The next morning we began prepping for our long adventure to the audiologist. I told Atrain the bad news when he awoke: that we were headed to the cochlear doctor today. He cried, but perked up when I reminded him about the listening games we’ve been practicing and the chocolate egg rewards. I skipped my run and revolved everything around getting the boys ready and keeping them happy. We played games, I gave in to more of his chocolate requests than usual, I didn’t make him take a bath, Allerina took him to the playground, I worked hard keeping Jdog awake until we loaded into the car. It was a success. We drove the 90 minutes to the audiologist with both boys happily snoozing in the back.

When we got to the appointment Allerina took over Jdog duties while I convinced a frantic Atrain to let our audiologist hook his cochlears up to the computer. Poor kid.

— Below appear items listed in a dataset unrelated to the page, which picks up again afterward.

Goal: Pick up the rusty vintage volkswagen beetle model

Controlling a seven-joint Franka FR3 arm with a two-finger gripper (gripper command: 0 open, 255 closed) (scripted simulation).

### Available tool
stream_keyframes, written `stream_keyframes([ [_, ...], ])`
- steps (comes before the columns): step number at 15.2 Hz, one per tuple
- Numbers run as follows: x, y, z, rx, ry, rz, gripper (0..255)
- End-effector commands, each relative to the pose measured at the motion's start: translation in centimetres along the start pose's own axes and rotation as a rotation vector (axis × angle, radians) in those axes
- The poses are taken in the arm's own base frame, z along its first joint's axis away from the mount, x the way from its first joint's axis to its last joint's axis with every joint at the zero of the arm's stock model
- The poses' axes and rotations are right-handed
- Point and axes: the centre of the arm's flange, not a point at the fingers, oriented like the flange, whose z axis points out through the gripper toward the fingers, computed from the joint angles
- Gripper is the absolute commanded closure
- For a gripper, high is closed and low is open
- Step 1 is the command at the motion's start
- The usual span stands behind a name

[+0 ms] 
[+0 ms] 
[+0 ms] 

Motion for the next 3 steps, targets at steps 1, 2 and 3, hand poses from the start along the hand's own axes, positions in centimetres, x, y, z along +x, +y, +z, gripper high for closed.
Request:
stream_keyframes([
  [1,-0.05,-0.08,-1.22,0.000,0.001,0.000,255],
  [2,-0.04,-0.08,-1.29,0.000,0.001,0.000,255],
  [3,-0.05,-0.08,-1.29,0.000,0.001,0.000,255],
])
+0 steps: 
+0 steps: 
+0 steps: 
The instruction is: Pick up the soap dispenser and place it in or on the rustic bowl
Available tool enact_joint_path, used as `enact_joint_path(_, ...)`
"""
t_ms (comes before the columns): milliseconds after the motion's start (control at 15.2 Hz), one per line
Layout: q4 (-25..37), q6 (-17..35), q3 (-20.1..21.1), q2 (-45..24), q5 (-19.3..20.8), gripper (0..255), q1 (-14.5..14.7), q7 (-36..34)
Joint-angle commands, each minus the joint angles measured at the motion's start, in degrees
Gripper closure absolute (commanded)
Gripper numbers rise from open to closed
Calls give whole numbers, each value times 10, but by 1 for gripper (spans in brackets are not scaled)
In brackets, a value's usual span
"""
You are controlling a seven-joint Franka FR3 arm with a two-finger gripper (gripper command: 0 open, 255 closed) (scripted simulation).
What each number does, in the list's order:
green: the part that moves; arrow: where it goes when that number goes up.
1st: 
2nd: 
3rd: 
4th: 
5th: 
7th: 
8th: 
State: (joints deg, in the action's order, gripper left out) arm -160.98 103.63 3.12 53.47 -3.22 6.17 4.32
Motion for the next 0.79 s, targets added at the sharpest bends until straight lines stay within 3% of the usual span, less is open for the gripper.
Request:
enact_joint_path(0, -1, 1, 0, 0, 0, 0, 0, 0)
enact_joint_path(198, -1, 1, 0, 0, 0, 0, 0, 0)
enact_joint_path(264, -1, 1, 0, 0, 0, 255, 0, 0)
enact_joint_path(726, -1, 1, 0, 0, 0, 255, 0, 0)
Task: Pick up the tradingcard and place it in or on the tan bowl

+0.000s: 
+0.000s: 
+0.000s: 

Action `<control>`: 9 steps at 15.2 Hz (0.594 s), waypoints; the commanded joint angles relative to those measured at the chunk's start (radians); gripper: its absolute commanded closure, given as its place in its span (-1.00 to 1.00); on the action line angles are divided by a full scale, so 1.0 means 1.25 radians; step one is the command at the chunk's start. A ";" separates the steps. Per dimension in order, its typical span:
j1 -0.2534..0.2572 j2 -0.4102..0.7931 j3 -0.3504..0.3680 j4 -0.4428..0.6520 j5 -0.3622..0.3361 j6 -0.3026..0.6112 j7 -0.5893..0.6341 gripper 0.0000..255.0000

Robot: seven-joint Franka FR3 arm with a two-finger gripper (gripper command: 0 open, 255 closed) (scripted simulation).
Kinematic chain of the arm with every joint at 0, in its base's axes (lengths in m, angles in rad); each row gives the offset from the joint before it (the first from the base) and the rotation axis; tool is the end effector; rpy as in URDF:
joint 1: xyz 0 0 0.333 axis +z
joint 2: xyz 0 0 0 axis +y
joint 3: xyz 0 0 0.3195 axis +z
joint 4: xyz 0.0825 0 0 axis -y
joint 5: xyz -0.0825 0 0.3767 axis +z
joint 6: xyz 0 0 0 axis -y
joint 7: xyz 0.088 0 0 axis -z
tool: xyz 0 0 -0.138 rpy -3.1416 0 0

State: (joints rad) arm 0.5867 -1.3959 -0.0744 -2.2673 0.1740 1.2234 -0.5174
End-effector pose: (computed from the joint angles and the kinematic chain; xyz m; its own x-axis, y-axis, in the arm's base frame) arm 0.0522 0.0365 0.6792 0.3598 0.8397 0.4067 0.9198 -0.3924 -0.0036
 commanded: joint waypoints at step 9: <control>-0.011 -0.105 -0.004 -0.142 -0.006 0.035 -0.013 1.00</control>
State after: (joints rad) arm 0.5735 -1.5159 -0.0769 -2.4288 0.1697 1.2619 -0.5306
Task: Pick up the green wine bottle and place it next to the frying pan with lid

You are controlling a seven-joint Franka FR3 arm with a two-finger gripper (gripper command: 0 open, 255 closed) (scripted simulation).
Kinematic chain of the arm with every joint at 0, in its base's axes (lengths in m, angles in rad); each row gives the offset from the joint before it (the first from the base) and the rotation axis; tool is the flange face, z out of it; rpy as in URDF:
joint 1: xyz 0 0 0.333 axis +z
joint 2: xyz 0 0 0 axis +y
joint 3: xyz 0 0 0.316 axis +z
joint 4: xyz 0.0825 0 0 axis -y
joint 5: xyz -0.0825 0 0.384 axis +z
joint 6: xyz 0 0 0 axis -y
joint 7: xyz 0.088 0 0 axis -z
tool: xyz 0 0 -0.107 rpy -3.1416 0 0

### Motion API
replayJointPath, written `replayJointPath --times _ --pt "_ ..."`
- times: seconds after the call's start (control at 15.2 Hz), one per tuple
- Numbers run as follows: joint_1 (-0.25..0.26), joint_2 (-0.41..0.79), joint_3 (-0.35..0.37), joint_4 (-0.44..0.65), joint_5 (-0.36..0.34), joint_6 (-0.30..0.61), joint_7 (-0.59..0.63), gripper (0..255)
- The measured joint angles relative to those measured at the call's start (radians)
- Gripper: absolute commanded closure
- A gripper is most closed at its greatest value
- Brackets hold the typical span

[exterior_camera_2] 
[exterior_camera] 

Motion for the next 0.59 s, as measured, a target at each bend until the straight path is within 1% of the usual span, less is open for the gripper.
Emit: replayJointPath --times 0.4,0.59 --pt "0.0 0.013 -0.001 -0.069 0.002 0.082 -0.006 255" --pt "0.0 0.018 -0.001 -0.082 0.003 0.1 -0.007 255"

I don’t really even know what I’m talking about when I tell him that it’s not going to be bad. I don’t know what he hears when we hook him up to the computer. I know that sometimes we have to turn the sound off, which makes him understandably upset. But the kid is tough. I know he can do it—even if I can’t completely understand what he has to go through.

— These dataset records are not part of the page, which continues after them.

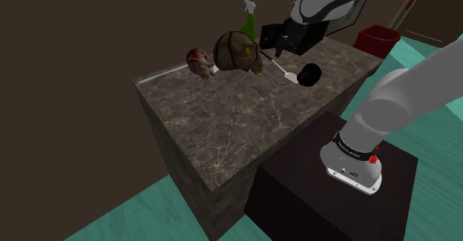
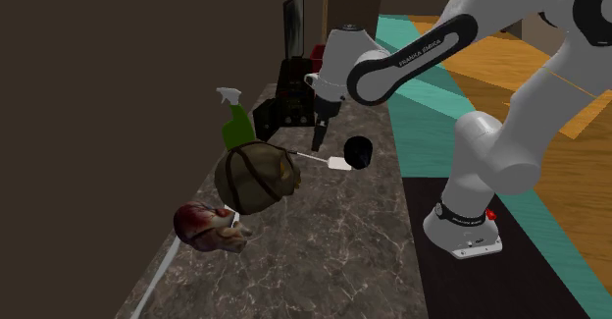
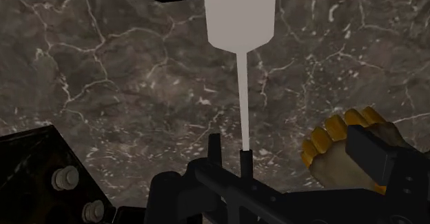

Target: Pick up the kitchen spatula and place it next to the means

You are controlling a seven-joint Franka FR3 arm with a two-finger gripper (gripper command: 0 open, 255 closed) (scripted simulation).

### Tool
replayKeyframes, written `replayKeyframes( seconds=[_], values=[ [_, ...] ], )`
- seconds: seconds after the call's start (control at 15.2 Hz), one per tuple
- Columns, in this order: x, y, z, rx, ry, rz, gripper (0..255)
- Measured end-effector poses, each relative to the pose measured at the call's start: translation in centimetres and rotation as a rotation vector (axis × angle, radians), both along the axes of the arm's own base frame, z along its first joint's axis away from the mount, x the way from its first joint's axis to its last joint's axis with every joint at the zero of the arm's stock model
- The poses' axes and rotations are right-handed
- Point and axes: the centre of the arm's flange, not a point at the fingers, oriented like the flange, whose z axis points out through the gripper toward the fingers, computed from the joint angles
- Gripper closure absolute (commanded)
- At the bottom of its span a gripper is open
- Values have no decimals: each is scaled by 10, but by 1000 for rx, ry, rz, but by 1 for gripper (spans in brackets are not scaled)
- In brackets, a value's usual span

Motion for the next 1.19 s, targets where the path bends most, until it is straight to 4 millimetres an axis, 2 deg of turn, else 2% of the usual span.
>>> replayKeyframes(
  seconds=[0.2, 0.66, 1.06, 1.12, 1.19],
  values=[
    [11, -16, -26, -6, -25, 1, 0],
    [21, -19, -61, -8, -31, 1, 0],
    [22, -20, -66, -9, -31, 1, 0],
    [22, -20, -66, -9, -31, 1, 255],
    [22, -20, -66, -9, -31, 1, 255]
  ],
)
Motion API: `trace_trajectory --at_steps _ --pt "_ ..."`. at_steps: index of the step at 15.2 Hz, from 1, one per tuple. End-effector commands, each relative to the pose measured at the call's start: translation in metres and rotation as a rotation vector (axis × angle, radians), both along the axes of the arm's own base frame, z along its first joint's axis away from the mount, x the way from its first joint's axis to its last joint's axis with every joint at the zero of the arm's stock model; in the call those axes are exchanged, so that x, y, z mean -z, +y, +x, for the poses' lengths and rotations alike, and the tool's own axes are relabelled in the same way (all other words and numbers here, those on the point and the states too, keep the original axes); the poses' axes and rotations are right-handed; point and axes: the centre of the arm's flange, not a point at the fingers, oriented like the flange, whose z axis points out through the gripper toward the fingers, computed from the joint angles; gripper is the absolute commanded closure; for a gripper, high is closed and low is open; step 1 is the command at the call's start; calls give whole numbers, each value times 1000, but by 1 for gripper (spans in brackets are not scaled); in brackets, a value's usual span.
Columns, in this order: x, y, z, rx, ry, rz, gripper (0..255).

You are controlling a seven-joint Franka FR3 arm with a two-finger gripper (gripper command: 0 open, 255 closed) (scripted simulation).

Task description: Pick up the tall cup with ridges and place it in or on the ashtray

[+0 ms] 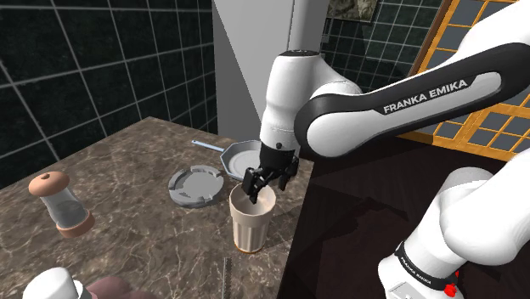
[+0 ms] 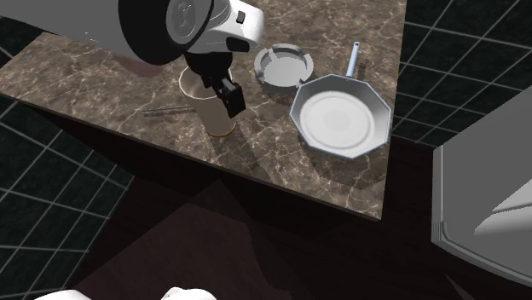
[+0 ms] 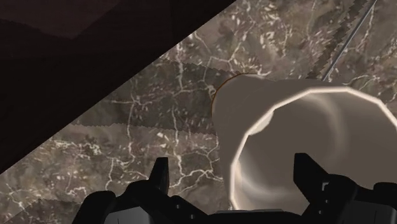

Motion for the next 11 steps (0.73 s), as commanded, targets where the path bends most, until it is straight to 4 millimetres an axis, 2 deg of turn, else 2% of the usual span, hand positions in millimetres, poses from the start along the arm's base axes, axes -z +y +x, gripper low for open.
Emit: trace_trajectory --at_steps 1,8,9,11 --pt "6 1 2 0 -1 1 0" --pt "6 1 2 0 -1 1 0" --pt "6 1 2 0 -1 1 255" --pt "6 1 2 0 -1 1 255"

The audiologist and I quickly got to work, and to my surprise, Atrain quickly became cooperative and even happy. He was doing it. He was listening for the beeps and consistently pressing the button when he heard them. It was the first time in his life he was giving us feedback about how his cochlears hear. The chocolate egg incentive helped and our practice was paying off. He was even having fun. Whenever he heard the beep (it’s something that only he hears…and we have to discern whether or not he really heard it or he’s just pretending to hear it so he can push the button) he got to switch the pictures of cars characters on the computer screen. He was laughing at their expressions, talking about what they were doing, and asking me the names of the ones he didn’t know. Even though he couldn’t hear me respond he would read my lips and repeat what he thought I was saying. I try to teach him to read lips while he takes baths, but he’s never tried to repeat the words I mouth to him. He’s actually quite good at it.

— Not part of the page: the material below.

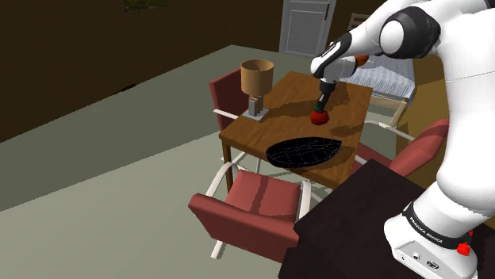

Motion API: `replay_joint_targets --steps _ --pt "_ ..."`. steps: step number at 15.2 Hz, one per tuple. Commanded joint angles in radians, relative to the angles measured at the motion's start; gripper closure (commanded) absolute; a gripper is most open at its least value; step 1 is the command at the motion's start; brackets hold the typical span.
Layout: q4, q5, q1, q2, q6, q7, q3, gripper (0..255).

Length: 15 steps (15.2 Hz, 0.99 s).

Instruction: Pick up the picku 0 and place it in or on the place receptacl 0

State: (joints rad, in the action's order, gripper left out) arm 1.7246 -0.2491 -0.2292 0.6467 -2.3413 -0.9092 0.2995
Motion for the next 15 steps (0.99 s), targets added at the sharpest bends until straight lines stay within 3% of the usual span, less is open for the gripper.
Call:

All the while we’re in the sound booth making the most of Atrain’s productive appointment, I’m wondering how Allerina is holding up with Jdog in the foyer. I can feel that he’s getting hungry. After an hour and a half the audiologist, Aaron and I take a break so that both boys can eat. Then we get back to work. To all of our astonishment, Atrain keeps at the task for another ninety minutes. Amazing. We’re gathering so much data about my kid’s listening skills that we have to schedule another appointment for next week so that we can finish testing. He’s really growing up.

We finished the appointment an hour over schedule and Allerina and Jdog were relieved to see us enter the waiting room. Baby J looked angry. Allerina looked exhausted: my superhero sister, saving the day, swallowing the kryptonite so that Atrain’s appointment could be a success. She was amazing. She missed school, missed her friends, missed her young women’s activity so that she could save me. And now she was clearly ready to go home. So was I. The kids, on the other hand, had other plans. I had to pull Atrain away from the toys in the waiting room. That was a first. Jdog arched his back when I put him in his car seat and started to cry. It was a long ride. My poor baby cried on and off most of the way home. For a few moments I flashed back to the days when I was Allerina’s age, babysitting while my parents were out for the night, bouncing my colicky newborn sister to sleep for hours next to the dryer in the laundry room. She always liked the sound of the dryer.

Allerina went to sleep for most of the ride home, despite my howling baby. It was probably better that way. Toward the end of the ride she woke up and in a dazed state her true feelings about her day surfaced when she asked, “What’s his problem?” Jdog just kept crying. I kept apologizing for making her day so miserable, then thanking her for being the person who I know loves me enough to put up with the misery, then apologizing again. “I bet you would take math class over this,” I said. She said no, but avoided eye contact. “Do you ever want kids after today?” She snorted and replied, “not at least for another ten years. Good. Glad I could be of service.